▶ EXERCISE GOAL
Give the lines again exactly as they appear, from the first line of the listing through the line containing "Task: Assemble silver", and omit every picture.

▶ SOURCE DATA
===============

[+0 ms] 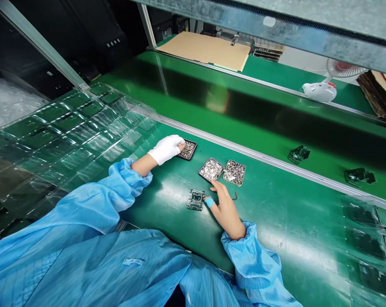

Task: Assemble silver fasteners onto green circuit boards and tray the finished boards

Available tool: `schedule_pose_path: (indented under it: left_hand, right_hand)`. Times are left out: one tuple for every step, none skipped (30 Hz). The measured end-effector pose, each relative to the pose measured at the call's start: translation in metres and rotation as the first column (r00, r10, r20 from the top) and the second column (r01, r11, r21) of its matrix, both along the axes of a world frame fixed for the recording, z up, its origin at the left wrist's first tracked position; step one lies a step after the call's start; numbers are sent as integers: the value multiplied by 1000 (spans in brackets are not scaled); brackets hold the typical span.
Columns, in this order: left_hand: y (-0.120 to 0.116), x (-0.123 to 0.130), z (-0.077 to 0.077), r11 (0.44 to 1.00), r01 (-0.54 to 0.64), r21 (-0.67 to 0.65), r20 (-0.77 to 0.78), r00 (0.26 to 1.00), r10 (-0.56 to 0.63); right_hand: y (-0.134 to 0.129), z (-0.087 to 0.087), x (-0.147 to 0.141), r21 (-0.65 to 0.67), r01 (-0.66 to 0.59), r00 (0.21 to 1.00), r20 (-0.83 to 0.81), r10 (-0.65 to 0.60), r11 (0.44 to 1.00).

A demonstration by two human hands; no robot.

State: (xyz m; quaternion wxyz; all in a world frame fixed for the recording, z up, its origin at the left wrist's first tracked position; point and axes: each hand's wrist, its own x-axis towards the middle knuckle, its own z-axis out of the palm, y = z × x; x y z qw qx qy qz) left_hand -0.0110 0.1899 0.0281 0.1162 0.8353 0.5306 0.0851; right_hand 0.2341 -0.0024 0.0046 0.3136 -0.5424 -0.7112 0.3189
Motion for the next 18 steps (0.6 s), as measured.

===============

▶ WRITTEN REPLY
[+0 ms] 

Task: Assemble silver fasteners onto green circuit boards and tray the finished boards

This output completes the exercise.